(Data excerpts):
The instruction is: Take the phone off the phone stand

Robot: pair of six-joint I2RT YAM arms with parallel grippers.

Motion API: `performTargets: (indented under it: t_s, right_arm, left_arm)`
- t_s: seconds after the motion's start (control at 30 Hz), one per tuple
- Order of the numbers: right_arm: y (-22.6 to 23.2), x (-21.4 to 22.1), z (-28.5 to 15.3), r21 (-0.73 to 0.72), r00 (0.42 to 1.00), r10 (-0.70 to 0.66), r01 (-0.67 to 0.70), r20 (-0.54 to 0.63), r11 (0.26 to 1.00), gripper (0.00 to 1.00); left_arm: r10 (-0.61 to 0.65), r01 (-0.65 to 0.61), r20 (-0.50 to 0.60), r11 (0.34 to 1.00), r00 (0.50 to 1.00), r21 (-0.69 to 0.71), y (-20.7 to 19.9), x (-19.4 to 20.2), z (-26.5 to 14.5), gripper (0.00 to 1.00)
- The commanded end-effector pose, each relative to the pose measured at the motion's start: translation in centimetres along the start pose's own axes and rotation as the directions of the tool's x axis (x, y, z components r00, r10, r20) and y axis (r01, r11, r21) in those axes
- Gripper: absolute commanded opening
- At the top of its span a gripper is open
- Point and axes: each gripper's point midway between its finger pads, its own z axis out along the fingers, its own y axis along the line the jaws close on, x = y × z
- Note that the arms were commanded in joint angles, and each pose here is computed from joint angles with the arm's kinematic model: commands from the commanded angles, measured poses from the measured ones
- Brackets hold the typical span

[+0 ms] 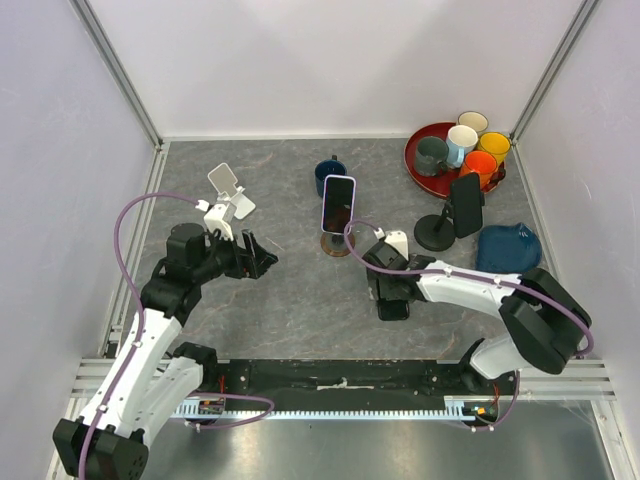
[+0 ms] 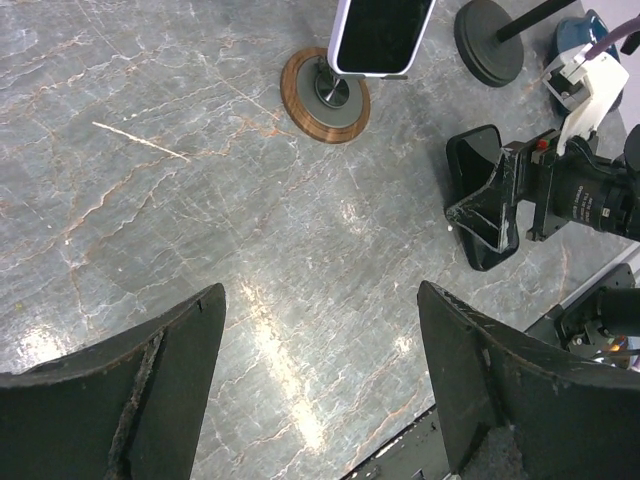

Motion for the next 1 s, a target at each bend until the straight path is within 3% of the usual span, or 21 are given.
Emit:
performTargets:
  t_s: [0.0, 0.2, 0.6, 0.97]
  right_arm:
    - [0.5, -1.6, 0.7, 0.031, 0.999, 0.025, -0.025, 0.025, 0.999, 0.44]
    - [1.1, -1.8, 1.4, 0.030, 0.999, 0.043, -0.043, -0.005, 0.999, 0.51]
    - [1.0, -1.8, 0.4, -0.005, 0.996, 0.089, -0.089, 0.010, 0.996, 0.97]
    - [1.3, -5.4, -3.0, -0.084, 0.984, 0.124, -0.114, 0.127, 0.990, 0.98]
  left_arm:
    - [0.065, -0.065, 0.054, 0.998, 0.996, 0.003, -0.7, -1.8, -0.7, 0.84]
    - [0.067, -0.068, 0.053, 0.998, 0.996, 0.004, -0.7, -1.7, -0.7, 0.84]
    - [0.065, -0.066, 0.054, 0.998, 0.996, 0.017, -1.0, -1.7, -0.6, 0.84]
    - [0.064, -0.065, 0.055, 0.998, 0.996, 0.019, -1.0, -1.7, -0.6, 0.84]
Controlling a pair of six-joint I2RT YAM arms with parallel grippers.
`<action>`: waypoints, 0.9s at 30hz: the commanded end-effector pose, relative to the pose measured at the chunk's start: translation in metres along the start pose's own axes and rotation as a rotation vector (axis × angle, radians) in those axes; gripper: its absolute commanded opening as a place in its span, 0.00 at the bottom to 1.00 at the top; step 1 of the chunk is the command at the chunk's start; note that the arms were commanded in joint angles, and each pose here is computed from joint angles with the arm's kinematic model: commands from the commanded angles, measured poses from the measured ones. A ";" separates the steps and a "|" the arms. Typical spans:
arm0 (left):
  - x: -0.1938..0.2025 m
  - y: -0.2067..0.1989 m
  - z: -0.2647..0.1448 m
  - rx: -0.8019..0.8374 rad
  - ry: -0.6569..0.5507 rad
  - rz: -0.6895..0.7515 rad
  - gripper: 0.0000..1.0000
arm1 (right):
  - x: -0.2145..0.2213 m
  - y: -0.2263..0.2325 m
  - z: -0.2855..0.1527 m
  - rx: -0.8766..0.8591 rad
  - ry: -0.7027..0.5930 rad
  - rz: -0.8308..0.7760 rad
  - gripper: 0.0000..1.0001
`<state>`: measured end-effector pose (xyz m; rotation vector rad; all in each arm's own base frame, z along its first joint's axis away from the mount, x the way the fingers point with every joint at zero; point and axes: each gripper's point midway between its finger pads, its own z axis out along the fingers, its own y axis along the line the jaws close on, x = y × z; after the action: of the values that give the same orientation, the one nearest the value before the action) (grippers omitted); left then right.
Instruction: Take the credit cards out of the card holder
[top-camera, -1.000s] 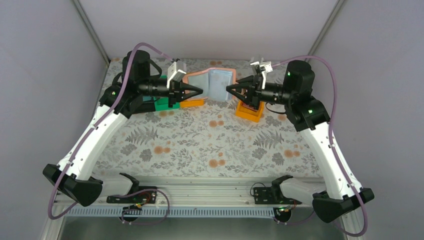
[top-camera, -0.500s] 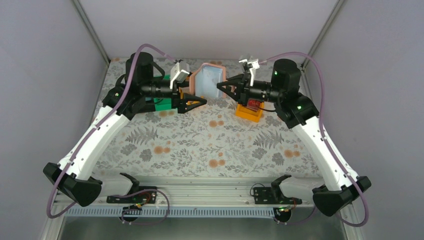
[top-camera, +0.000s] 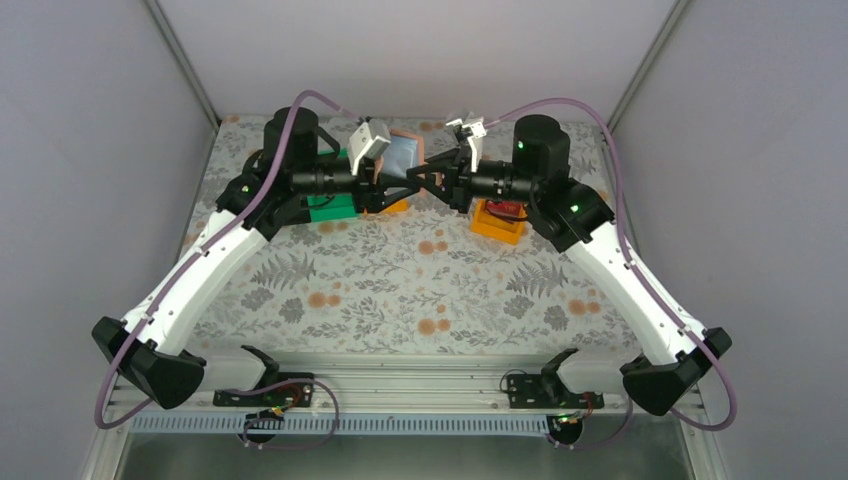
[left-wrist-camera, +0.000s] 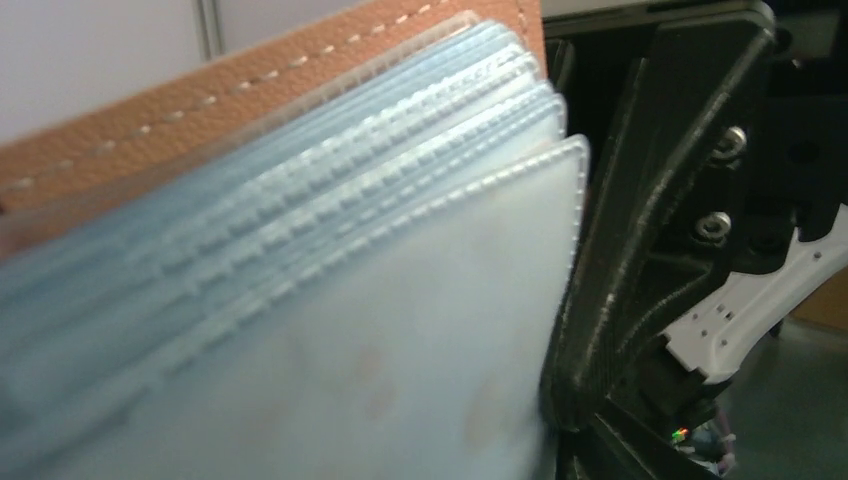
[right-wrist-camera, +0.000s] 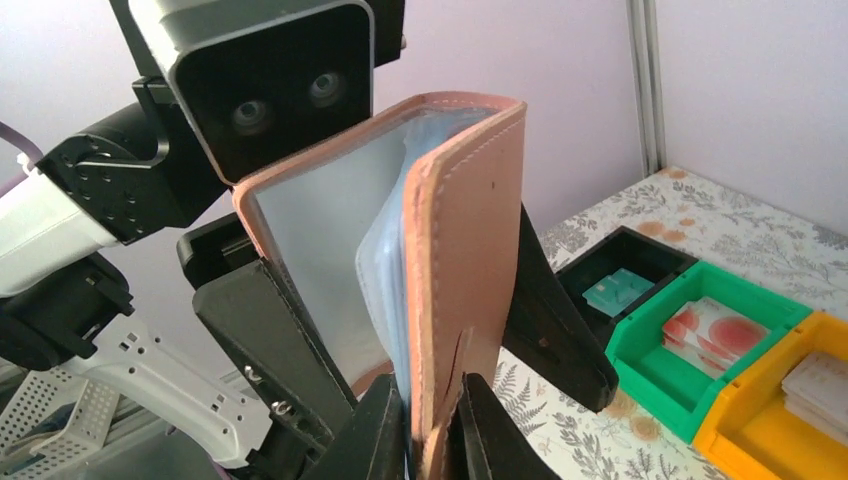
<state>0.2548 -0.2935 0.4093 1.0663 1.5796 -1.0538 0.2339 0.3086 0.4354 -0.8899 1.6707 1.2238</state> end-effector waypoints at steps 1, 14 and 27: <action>-0.002 0.005 -0.002 -0.023 -0.003 0.033 0.48 | -0.018 0.042 -0.013 -0.110 -0.038 -0.106 0.04; -0.003 -0.004 -0.022 -0.001 -0.004 0.088 0.58 | -0.015 0.029 -0.029 -0.024 -0.012 -0.101 0.04; -0.004 0.001 -0.024 -0.029 -0.008 0.068 0.03 | -0.006 0.031 -0.032 -0.037 0.017 -0.096 0.05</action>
<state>0.2305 -0.2834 0.4135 1.1608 1.5233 -1.1095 0.2230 0.2964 0.4378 -0.9754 1.6402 1.1513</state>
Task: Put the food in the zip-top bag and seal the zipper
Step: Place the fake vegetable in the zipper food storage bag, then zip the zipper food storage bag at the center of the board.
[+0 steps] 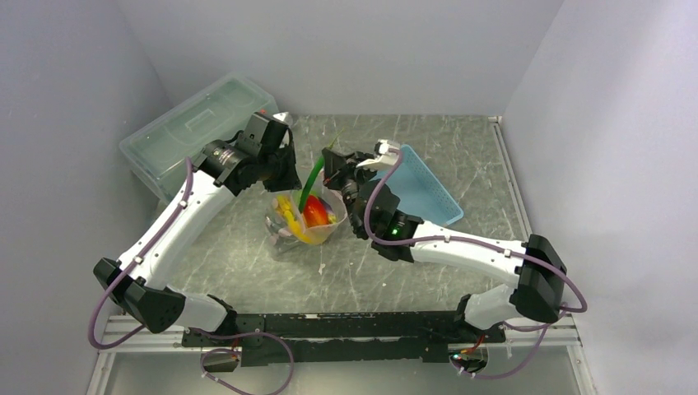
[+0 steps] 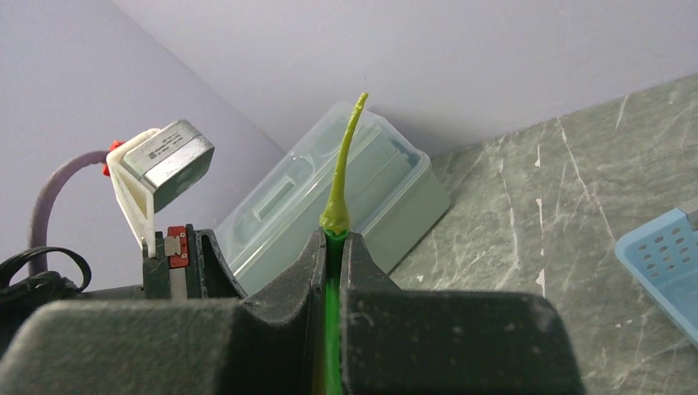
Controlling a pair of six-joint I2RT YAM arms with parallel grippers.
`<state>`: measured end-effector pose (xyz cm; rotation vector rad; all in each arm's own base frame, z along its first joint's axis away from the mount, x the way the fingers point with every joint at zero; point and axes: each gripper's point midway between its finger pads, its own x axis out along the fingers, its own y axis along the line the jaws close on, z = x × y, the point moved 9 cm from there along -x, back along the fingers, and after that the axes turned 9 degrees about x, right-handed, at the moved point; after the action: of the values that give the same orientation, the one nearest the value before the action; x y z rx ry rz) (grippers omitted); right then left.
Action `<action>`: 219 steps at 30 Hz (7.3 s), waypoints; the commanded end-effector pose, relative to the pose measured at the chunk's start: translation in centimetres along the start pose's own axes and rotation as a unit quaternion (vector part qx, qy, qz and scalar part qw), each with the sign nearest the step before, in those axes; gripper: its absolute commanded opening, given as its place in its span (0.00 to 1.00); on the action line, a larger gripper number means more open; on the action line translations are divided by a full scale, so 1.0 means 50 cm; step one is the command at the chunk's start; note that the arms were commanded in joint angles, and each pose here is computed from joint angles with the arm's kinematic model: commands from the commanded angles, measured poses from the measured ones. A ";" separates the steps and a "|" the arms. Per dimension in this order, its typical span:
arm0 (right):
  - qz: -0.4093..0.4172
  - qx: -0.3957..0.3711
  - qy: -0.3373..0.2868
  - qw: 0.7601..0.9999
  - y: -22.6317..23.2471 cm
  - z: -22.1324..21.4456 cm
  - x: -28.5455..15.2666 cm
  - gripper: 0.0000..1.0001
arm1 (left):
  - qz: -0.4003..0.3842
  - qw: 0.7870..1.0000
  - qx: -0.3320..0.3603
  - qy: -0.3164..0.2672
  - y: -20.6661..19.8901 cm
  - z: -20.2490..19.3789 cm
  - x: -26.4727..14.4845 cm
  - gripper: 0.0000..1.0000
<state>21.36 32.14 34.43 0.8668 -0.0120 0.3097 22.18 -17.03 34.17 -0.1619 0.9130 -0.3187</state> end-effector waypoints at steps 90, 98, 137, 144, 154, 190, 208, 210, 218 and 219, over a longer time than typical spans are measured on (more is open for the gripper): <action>0.017 -0.085 0.139 0.987 -0.040 0.011 -0.106 0.47 | -0.029 0.994 -0.067 -0.087 0.010 0.007 -0.052 0.00; -0.028 -0.107 0.129 0.985 -0.039 0.085 -0.076 0.47 | -0.033 0.995 -0.052 -0.078 0.009 0.005 -0.051 0.00; -0.180 -0.187 0.137 0.956 -0.127 0.219 -0.059 0.47 | -0.129 0.981 0.136 -0.056 -0.010 0.019 -0.116 0.00; -0.113 -0.290 0.191 0.931 -0.150 0.229 -0.069 0.77 | -0.128 0.982 0.129 -0.058 -0.008 0.013 -0.114 0.00; -0.038 -0.250 0.238 0.938 -0.129 0.217 -0.074 0.78 | -0.138 0.979 0.138 -0.058 -0.007 0.006 -0.121 0.00; 0.446 -0.444 0.339 0.699 -0.061 0.220 -0.151 0.88 | -0.354 0.903 0.243 -0.001 -0.046 -0.037 -0.165 0.00; 0.534 -0.394 0.370 0.650 -0.056 0.168 -0.147 0.63 | -0.421 0.868 0.264 0.005 -0.061 -0.038 -0.196 0.00; 0.540 -0.388 0.368 0.650 -0.061 0.162 -0.152 0.60 | -0.428 0.864 0.264 0.007 -0.063 -0.039 -0.197 0.00; 0.553 -0.376 0.361 0.650 -0.067 0.151 -0.158 0.30 | -0.435 0.862 0.260 0.014 -0.065 -0.039 -0.192 0.00; 0.553 -0.377 0.359 0.651 -0.067 0.152 -0.158 0.25 | -0.434 0.863 0.259 0.014 -0.064 -0.039 -0.192 0.00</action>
<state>15.99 22.27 34.38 -0.2900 0.1769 1.6415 14.56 -16.61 39.37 -0.0610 0.8155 -1.3167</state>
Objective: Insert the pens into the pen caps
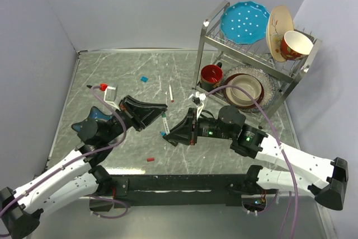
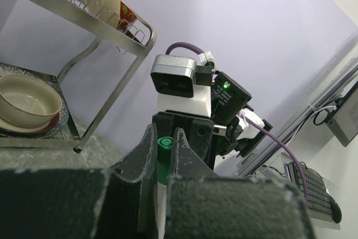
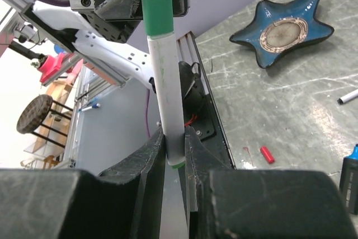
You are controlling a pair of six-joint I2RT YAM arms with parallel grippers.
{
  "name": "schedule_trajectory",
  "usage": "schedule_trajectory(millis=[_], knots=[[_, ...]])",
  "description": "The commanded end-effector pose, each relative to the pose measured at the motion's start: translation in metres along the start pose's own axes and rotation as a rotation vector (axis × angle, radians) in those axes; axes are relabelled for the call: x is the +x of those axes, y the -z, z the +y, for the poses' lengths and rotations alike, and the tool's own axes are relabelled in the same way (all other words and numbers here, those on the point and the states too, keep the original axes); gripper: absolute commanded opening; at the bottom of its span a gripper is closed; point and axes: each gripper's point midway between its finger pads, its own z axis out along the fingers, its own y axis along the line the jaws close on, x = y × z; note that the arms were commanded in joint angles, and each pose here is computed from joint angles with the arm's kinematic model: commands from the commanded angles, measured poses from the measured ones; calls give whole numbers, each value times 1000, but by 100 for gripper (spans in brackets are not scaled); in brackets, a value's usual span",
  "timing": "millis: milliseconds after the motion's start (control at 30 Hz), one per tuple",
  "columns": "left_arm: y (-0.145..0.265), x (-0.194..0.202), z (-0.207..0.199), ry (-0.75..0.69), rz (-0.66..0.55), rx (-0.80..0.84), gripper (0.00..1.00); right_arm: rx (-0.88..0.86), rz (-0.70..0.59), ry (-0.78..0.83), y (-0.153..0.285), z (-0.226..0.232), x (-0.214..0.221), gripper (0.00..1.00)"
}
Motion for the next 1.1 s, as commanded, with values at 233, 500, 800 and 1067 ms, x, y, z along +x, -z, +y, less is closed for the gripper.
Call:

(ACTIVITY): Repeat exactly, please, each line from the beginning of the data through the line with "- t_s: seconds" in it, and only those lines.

(RESPONSE AREA):
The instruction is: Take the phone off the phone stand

Robot: pair of six-joint I2RT YAM arms with parallel grippers.

Motion API: `performTargets: (indented under it: t_s, right_arm, left_arm)`
- t_s: seconds after the motion's start (control at 30 Hz), one per tuple

There is no more output to give.